RE: raid and sleeping bad sectors

[Date Prev][Date Next][Thread Prev][Thread Next][Date Index][Thread Index]

 



You are correct.  1 bad sector on a read, the disk is kicked out!
I agree with you, it (md) should not do that!  Your #3 is something I have
mentioned here a few times.  I don't recall getting any comments!
I get 1 read error about every 3 months or so.  I have 14 disks in a RAID5
array.  Every time I have been able to re-use the same disk.  But it is a
pain in the @$$!  And I worry about a second bad sector!!!

I do a read test of all of my disks each night!  Hoping to catch an error
before md does.  Since a bad sector could go un-noticed for months!  As far
as I know, md does not test the disks any!  As far as I know, md does not
verify parity.  As far as I know, md does not verify RAID1 data matches on
all disks.

You are also correct.  2 bad sectors on 2 different disks and "That's it
man! Game over man!
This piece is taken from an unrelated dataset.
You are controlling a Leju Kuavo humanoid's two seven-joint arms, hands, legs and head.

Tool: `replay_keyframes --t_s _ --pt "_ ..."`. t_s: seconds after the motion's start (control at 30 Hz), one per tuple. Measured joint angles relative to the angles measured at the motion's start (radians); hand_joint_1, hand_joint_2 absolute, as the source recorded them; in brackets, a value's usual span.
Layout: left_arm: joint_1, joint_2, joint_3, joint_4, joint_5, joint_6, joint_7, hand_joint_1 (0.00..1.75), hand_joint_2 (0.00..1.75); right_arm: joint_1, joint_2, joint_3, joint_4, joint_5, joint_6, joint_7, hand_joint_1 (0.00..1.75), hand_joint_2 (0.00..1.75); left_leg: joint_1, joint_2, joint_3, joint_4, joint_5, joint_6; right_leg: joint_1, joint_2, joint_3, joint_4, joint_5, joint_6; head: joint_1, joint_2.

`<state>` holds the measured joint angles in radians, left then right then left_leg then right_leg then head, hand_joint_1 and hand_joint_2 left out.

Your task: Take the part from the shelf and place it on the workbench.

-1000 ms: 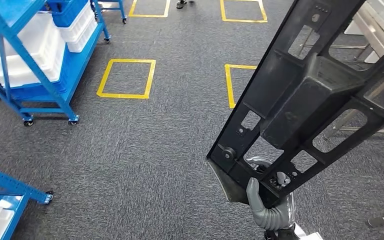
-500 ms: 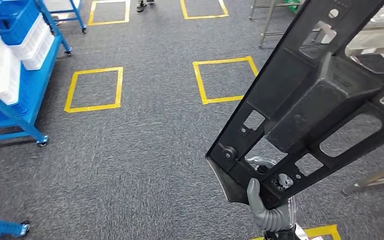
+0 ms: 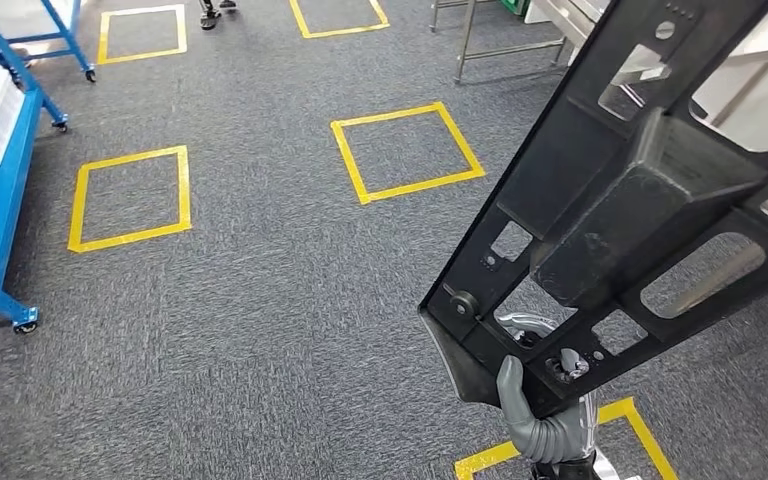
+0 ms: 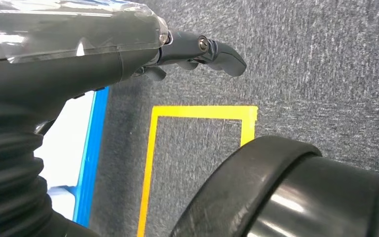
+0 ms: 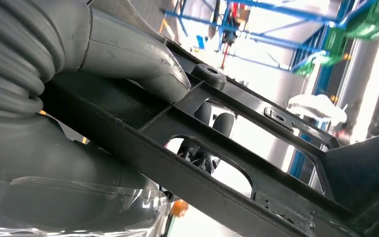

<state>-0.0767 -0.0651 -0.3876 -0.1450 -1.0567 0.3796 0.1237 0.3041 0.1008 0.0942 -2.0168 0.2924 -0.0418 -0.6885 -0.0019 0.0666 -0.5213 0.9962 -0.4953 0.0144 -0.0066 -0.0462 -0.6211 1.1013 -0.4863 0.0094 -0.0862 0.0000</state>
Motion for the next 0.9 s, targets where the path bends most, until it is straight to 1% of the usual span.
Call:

Game over!".  You may want to consider RAID6.  It will
allow 2 bad sectors, but not 3!!  I have considered this myself.  I have 14
disks with a spare.  I should just go with a 15 disk RAID6.

I disagree with your conclusion:  It is normal for a disk to grow bad
sectors.  1 or 2 bad sectors is not an issue.  Maybe 10 or 100 is an issue.
I don't know what the limit should be.  I have maybe 5-10 bad sectors on my
14 disks.  In about 2 years I have not had a hard failure.  I just correct
the bad sector by hand and re-use the disk.  Maybe I should track which
disks have had bad sectors to determine if there is a pattern, but I don't.
I think md should to this.  I have said so here in the past.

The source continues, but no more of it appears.